## Task directions:
Once the line holding "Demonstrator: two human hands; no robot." is written out, stop; begin at the first line of the material below and retype exactly, dropping pictures.

## Collected data:
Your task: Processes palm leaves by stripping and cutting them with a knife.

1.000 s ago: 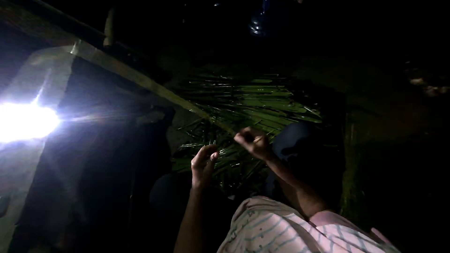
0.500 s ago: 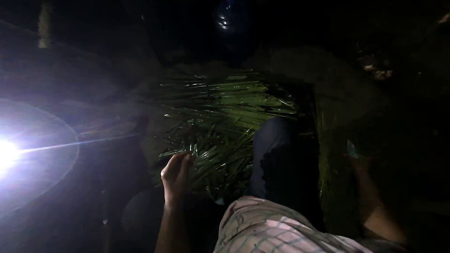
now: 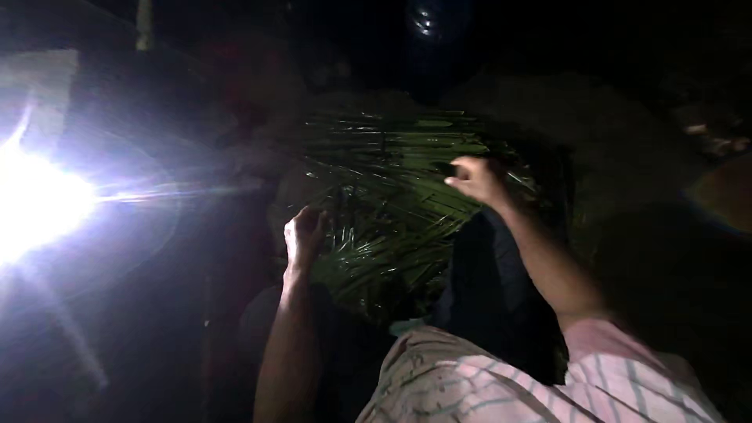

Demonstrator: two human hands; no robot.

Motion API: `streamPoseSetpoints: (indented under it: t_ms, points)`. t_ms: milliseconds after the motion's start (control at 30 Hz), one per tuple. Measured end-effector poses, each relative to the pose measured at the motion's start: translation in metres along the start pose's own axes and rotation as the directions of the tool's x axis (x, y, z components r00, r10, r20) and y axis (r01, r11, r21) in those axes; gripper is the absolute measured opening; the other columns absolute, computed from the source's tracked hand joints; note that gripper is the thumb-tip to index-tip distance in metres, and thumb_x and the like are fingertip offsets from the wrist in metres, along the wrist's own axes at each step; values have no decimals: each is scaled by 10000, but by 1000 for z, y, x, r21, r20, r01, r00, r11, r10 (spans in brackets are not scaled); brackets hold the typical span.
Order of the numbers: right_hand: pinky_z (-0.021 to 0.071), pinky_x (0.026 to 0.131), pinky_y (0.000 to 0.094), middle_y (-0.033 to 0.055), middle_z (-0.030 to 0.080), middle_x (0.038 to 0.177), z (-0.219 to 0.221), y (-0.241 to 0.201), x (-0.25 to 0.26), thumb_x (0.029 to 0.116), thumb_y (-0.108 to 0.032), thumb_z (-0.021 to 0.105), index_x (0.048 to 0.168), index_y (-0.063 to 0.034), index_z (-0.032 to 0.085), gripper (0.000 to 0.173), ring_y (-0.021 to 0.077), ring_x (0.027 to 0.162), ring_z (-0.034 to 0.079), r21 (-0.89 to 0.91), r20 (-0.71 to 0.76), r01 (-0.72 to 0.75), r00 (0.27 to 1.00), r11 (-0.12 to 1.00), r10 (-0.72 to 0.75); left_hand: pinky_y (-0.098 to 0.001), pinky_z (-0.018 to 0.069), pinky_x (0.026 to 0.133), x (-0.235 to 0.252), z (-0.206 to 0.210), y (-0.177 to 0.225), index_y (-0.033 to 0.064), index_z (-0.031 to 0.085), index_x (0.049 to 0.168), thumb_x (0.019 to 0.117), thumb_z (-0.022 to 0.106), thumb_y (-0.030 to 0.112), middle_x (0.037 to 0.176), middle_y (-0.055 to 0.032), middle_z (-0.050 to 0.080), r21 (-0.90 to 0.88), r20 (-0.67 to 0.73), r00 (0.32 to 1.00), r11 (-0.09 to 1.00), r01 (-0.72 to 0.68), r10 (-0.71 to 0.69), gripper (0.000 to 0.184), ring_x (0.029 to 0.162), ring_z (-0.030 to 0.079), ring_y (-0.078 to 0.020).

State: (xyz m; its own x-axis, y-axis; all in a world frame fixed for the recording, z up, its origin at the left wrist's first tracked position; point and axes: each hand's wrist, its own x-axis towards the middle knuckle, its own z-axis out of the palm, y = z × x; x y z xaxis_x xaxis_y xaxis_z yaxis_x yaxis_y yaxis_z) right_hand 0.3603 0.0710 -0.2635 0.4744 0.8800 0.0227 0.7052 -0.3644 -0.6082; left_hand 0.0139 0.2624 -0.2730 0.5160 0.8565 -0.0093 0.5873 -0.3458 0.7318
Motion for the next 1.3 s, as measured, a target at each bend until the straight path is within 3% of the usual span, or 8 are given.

## Solution:
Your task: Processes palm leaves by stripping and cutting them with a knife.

1.000 s ago: 
0.500 s ago: 
now: 

Demonstrator: two human hands; no robot.

This answer is now finished.